Spire.PDF is a professional PDF library applied to creating, writing, editing, handling and reading PDF files without any external dependencies. Get free and professional technical support for Spire.PDF for .NET, Java, Android, C++, Python.

Thu Aug 22, 2024 12:34 pm

Hello,
I am currently testing Spire.PDF and I am wondering if it is possible to copy a text from one PDF/page to another PDF (with the exact coordinates/with the same font, etc)
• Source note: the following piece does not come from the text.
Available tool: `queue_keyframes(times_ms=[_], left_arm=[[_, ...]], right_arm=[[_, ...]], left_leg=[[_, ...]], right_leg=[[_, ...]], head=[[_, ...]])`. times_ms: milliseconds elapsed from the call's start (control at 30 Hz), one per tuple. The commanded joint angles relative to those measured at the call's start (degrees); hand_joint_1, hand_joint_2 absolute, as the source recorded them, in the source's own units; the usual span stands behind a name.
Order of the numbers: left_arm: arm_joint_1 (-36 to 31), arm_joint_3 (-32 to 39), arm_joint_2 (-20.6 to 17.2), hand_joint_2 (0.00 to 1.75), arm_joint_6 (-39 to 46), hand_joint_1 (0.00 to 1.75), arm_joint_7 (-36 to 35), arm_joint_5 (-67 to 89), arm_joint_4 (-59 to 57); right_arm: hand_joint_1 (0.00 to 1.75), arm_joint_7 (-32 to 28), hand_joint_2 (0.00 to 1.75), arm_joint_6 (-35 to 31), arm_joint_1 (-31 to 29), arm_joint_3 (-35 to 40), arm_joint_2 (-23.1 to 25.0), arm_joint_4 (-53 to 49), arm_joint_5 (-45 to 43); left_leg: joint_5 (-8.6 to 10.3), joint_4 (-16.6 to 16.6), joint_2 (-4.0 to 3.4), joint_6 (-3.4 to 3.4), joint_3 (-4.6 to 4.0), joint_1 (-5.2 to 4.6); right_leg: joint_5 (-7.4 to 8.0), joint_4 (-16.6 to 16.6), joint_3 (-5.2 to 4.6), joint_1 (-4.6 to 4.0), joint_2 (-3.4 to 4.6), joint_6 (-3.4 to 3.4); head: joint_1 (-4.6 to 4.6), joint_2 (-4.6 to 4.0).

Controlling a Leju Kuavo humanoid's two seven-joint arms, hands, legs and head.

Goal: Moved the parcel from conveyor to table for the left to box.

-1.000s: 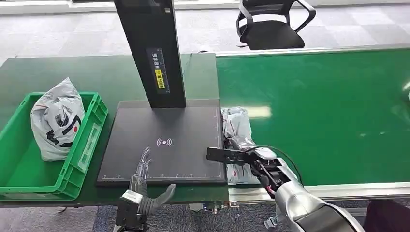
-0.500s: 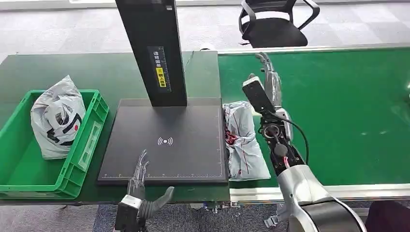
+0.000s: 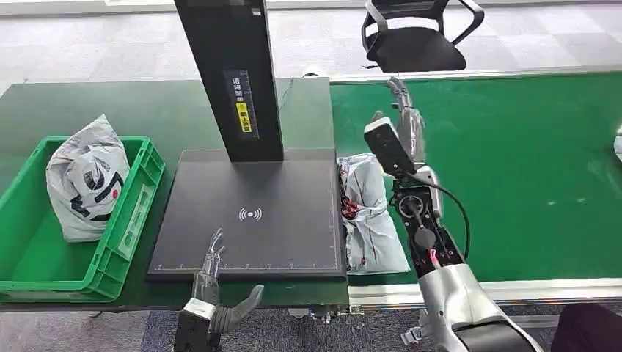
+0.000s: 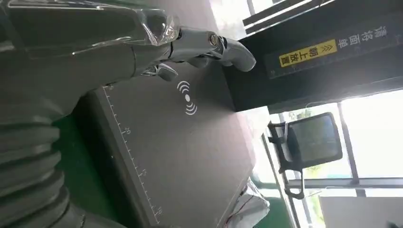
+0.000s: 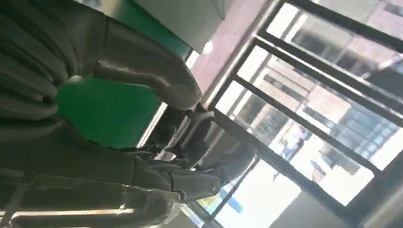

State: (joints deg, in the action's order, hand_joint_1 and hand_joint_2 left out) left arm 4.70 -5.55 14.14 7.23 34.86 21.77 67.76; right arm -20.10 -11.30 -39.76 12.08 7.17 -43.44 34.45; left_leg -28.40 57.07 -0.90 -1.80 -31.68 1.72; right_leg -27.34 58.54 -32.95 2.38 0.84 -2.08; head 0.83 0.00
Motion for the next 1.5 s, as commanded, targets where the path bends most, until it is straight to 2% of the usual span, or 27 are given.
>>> queue_keyframes(times_ms=[33, 200, 400, 700, 800, 933, 967, 1000, 1100, 1333, 1367, 1500], left_arm=[[0.65, 1.92, 2.16, 1.75, -2.41, 0.0, -1.82, 0.33, 1.0], [0.16, 1.72, 2.27, 1.75, -2.63, 0.0, -2.18, 0.36, 0.63], [-0.33, 1.6, 2.34, 1.75, -2.79, 0.0, -2.38, 0.35, 0.33], [-1.49, 1.09, 1.84, 1.75, -3.09, 0.0, -2.59, 0.27, -1.36], [-1.85, 0.96, 1.79, 1.75, -3.15, 0.0, -2.54, 0.05, -1.94], [-1.32, 1.07, 1.8, 1.75, -2.93, 0.0, -2.48, -0.23, -1.31], [-0.48, 1.37, 1.88, 1.75, -2.74, 0.0, -2.63, -0.23, -0.18], [-0.1, 1.46, 1.86, 1.75, -2.71, 0.0, -2.63, -0.18, 0.25], [0.05, 1.77, 1.97, 1.75, -2.61, 0.0, -2.63, -0.18, 0.5], [-1.1, 1.64, 1.91, 1.75, -2.79, 0.0, -2.55, -0.2, -1.15], [-1.24, 1.57, 1.88, 1.75, -2.79, 0.0, -2.55, -0.2, -1.36], [-1.31, 1.23, 1.78, 1.75, -2.78, 0.0, -2.57, -0.21, -1.46]], right_arm=[[0.0, 12.16, 1.75, 14.79, -7.21, 17.74, -2.06, 24.78, 12.65], [0.0, 15.65, 1.75, 20.11, -6.2, 22.06, -4.67, 25.98, 16.85], [0.0, 16.31, 1.75, 20.96, -5.52, 22.87, -5.21, 26.14, 17.66], [0.0, 17.71, 1.75, 24.08, -4.35, 23.66, -5.65, 26.99, 18.25], [0.0, 17.89, 1.75, 25.31, -4.01, 24.11, -5.42, 27.49, 18.51], [0.0, 21.48, 1.75, 22.41, -4.32, 25.98, -5.22, 27.35, 21.08], [0.0, 25.5, 1.75, 16.17, -4.05, 27.13, -4.89, 26.78, 23.42], [0.0, 27.06, 1.75, 15.03, -4.02, 27.54, -4.61, 26.88, 24.2], [0.0, 29.73, 1.75, 14.9, -3.76, 28.42, -4.53, 27.28, 26.02], [0.0, 27.8, 1.75, 18.77, -1.81, 26.93, -5.27, 28.2, 25.43], [1.75, 27.75, 1.75, 18.82, -1.61, 27.18, -5.44, 28.25, 25.81], [1.75, 26.69, 1.75, 20.0, -1.07, 27.22, -5.47, 28.34, 26.16]], left_leg=[[0.03, -0.06, -0.03, 0.14, 0.07, 0.01], [0.11, -0.11, 0.54, 0.3, -0.06, 0.01], [0.02, 0.0, 0.32, 0.12, -0.12, -0.02], [0.1, -0.07, 0.4, 0.16, 0.23, 0.01], [0.08, -0.03, 0.29, 0.16, -0.01, -0.04], [0.04, 0.01, 0.28, 0.1, 0.03, -0.03], [0.06, -0.04, 0.33, 0.18, 0.01, -0.03], [0.1, -0.11, 0.35, 0.24, 0.0, -0.02], [0.06, -0.01, 0.25, 0.17, -0.08, -0.01], [0.06, 0.0, 0.32, 0.12, -0.11, -0.02], [0.05, -0.02, 0.31, 0.11, -0.05, -0.02], [0.09, -0.08, 0.41, 0.16, 0.03, 0.01]], right_leg=[[0.06, -0.08, 0.04, -0.05, 0.01, 0.19], [0.08, -0.26, 0.14, -0.09, -0.49, 0.25], [0.0, -0.08, -0.01, -0.02, -0.3, 0.14], [0.04, -0.21, 0.31, -0.05, -0.42, 0.15], [0.08, -0.11, 0.07, -0.01, -0.27, 0.13], [0.03, -0.07, 0.07, 0.0, -0.24, 0.05], [0.06, -0.13, 0.06, -0.03, -0.3, 0.16], [0.1, -0.22, 0.07, -0.05, -0.33, 0.23], [0.07, -0.11, -0.02, -0.03, -0.22, 0.12], [0.04, -0.09, -0.01, -0.02, -0.28, 0.07], [0.03, -0.11, 0.02, -0.01, -0.27, 0.06], [0.06, -0.21, 0.12, -0.06, -0.38, 0.14]], head=[[0.0, 0.0], [0.0, 0.0], [0.02, 0.0], [0.02, 0.0], [0.0, 0.0], [0.02, 0.0], [-0.02, 0.0], [0.0, 0.0], [0.0, 0.0], [0.02, 0.0], [-0.02, 0.0], [0.0, 0.0]])
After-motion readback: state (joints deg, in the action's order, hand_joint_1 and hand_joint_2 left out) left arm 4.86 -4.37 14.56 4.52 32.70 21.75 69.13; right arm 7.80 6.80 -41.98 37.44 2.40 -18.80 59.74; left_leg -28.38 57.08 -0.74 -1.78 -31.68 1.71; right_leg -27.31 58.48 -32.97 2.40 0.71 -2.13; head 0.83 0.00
I would imagine using the information from “textfrag” to create a text in another PDF

Code: Select all
List<PdfTextFragment> frags = finder.FindAllText();
foreach (PdfTextFragment textfrag in frags)
{
    // add textfrag to another pdf
}

BennyVAL
 
Posts: 7
Joined: Thu Aug 22, 2024 12:27 pm

Fri Aug 23, 2024 8:47 am

Hello,

Thank you for your inquiry.You can refer to the following sample code to copy the text into another PDF document. If there is any issue when testing your files, you can provide us with your input document and expected effect for further investigation.You can upload here or send it to us via email( support@e-iceblue.com ). Thank you in advance.
Code: Select all
PdfDocument oldPdf = new PdfDocument();
            oldPdf.LoadFromFile(@"in.pdf");
            //Get the first page
            PdfPageBase page = oldPdf.Pages[0];
            PdfDocument newPdf = new PdfDocument();
            SizeF size = page.Size;
            PdfPageBase newPage = newPdf.Pages.Insert(0, size, new PdfMargins(0, 0));
            PdfTextFindOptions findOptions = new PdfTextFindOptions();
            findOptions.Parameter = TextFindParameter.WholeWord;
            //Create an object for PdfTextFinder
            PdfTextFinder finder = new PdfTextFinder(page);
            finder.Options = findOptions;
            //Finding the specified text
            List<PdfTextFragment> frags = finder.Find("Sample test");
            if (frags.Count > 0)
            {
                foreach (PdfTextFragment textfrag in frags)
                {
                    String content = textfrag.Text;
                    RectangleF rectangleF = textfrag.Bounds[0];
                    String fontName = textfrag.TextStates[0].FontFamily;
                    Boolean isBold = textfrag.TextStates[0].IsBold;
                    float fontSize = textfrag.TextStates[0].FontSize;
                    Color color = textfrag.TextStates[0].ForegroundColor;
                    if (isBold)
                    {
                        newPage.Canvas.DrawString(content, new PdfTrueTypeFont(new Font(fontName, fontSize, FontStyle.Bold), true), new PdfSolidBrush(color), new RectangleF(rectangleF.X, rectangleF.Y, page.Canvas.ClientSize.Width, page.Canvas.ClientSize.Height));
                    }
                    else
                    {
                        newPage.Canvas.DrawString(content, new PdfTrueTypeFont(new Font(fontName, fontSize, FontStyle.Regular), true), new PdfSolidBrush(color), new RectangleF(rectangleF.X, rectangleF.Y, page.Canvas.ClientSize.Width, page.Canvas.ClientSize.Height));
                    }
                }
            }
            newPdf.SaveToFile(@"out.pdf");


Sincerely,
Amin
E-iceblue support team
User avatar

Amin.Gan
 
Posts: 277
Joined: Mon Jul 15, 2024 5:40 am

Fri Aug 23, 2024 9:57 am

That looks very promising, thank you very much!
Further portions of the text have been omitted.